> _WORK INSTRUCTIONS_: Your reply must be the number of lines in the entries that hold the word "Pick", and nothing else.

------ RECORDED DATA

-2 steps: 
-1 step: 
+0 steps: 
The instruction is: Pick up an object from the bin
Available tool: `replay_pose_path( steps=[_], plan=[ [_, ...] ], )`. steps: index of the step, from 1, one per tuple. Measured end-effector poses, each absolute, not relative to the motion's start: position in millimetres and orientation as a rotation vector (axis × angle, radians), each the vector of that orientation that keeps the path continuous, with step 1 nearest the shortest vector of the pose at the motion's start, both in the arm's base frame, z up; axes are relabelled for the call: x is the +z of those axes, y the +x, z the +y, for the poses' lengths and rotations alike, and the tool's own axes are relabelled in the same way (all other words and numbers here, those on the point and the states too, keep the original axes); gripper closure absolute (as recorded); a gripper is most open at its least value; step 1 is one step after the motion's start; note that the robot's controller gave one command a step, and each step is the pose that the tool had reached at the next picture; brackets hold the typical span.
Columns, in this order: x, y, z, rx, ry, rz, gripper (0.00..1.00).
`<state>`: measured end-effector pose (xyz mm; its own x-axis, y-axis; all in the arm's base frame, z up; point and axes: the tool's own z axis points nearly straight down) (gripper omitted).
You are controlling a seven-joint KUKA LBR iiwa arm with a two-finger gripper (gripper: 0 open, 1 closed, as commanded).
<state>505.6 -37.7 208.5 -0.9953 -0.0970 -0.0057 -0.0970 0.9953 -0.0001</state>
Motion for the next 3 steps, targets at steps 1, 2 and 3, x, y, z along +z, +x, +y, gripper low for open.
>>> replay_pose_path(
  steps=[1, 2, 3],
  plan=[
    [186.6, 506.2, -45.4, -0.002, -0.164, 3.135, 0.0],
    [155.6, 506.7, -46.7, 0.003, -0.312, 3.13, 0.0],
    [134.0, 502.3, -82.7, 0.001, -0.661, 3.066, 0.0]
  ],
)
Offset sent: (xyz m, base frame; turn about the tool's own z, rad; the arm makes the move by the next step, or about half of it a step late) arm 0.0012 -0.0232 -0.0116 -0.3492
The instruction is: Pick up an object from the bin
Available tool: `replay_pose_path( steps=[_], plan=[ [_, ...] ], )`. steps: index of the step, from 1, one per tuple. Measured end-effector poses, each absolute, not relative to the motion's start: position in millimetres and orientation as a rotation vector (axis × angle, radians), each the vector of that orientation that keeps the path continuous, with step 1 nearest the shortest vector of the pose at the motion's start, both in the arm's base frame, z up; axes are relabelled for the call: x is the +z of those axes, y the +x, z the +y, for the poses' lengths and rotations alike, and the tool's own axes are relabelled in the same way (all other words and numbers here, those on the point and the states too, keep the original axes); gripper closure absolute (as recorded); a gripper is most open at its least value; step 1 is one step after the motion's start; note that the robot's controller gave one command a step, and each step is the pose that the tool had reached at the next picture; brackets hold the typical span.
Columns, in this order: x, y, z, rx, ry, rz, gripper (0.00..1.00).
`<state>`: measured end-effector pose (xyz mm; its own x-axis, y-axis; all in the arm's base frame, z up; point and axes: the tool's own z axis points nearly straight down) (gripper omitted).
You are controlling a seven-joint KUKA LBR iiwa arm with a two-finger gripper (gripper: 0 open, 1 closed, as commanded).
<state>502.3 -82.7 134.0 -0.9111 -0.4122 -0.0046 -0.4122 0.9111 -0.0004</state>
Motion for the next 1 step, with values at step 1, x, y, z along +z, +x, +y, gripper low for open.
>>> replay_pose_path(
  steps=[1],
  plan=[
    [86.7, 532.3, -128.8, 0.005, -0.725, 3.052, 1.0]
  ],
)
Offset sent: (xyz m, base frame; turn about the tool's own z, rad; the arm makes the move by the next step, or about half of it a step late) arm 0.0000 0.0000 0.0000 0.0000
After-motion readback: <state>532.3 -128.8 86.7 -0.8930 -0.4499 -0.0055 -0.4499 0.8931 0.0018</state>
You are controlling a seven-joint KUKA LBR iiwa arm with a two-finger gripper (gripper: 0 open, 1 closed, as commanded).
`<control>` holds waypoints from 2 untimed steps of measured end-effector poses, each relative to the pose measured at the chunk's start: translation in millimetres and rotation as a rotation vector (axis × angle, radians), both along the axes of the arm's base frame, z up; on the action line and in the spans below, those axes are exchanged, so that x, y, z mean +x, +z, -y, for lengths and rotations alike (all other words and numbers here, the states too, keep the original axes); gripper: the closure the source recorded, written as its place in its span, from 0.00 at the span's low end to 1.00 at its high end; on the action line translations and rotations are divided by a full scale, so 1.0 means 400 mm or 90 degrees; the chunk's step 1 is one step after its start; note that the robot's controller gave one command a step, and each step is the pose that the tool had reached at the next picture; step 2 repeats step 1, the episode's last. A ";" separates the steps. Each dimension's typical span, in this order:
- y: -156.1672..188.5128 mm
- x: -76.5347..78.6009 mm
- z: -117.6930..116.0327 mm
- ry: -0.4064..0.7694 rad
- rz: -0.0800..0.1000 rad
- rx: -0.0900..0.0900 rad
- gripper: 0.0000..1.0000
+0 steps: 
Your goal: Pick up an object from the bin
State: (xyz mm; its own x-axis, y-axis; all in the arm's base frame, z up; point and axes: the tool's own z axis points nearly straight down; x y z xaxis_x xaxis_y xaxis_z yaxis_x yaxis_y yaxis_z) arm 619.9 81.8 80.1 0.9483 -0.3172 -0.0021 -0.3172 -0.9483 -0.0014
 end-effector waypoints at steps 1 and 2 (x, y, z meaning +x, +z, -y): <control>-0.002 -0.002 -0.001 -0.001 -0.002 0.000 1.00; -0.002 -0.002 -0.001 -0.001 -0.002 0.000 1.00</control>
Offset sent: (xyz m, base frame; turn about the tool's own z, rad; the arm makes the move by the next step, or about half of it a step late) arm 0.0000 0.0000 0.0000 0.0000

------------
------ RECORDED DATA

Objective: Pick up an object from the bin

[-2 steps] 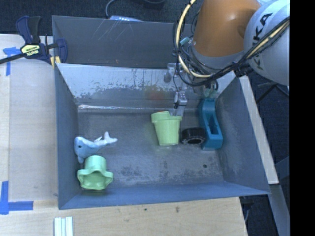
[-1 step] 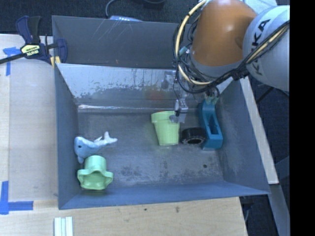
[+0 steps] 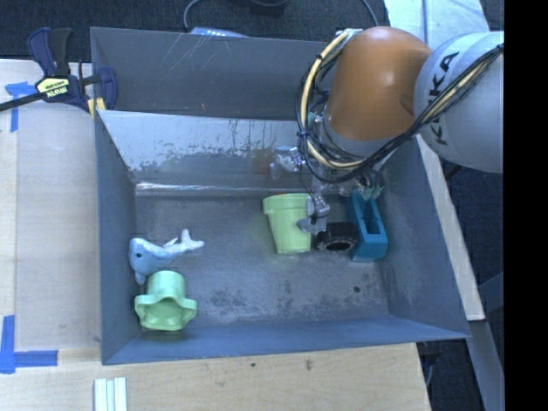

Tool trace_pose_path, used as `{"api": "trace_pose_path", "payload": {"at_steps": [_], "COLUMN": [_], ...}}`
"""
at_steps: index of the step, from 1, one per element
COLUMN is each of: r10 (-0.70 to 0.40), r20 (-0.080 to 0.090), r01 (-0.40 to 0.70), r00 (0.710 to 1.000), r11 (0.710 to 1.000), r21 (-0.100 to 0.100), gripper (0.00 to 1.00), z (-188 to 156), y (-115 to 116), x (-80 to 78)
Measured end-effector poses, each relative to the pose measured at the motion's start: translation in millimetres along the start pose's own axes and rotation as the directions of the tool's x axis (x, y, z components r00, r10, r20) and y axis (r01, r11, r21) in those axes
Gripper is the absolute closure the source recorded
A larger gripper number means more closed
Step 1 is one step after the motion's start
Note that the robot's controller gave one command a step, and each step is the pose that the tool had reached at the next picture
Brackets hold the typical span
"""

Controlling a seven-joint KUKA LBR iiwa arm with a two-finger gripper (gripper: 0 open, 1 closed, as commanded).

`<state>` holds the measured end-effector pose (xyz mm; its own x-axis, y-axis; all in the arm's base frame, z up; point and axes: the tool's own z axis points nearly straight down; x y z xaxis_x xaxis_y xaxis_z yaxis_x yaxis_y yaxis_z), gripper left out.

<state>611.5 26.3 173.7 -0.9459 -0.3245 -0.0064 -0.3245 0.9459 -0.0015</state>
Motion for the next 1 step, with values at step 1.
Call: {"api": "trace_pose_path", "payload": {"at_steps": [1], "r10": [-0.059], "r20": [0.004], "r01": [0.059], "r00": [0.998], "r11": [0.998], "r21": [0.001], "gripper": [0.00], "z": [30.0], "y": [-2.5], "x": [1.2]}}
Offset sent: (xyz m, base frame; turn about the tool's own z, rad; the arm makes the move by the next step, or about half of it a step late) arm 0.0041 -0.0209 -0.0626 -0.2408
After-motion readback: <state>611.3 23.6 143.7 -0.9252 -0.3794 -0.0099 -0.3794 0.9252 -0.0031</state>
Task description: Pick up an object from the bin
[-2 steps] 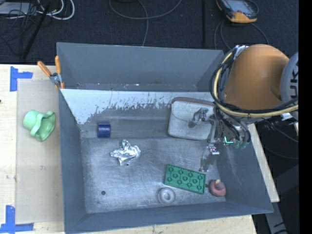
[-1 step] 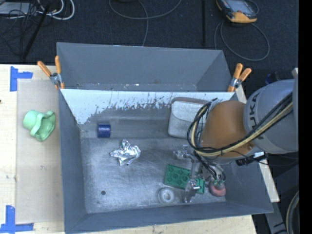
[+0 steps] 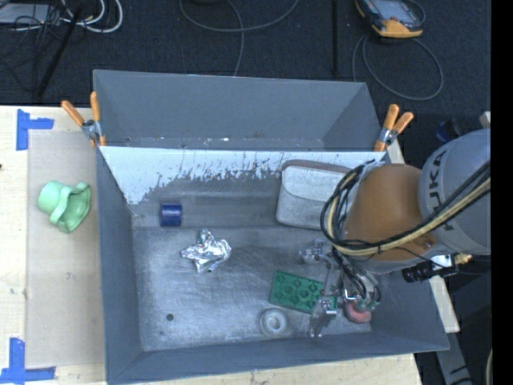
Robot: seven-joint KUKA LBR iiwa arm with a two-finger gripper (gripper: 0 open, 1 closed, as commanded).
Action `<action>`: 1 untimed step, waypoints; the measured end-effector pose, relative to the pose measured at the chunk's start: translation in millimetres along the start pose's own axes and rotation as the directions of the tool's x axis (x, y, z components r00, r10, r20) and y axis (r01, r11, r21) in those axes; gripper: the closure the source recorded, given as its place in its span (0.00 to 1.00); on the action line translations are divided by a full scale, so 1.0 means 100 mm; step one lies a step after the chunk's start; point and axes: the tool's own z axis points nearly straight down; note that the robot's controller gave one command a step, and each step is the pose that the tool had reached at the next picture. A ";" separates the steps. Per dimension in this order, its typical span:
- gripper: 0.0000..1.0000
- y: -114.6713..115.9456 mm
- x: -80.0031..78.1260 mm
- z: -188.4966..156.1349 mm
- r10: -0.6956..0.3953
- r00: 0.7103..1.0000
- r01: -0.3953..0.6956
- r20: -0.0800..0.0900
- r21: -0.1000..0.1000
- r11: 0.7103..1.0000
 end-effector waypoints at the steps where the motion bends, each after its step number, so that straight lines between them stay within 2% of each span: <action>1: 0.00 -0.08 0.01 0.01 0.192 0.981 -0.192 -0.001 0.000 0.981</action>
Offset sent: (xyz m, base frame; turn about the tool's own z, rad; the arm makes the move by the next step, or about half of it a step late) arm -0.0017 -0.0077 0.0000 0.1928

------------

> _ANSWER SECTION_: 5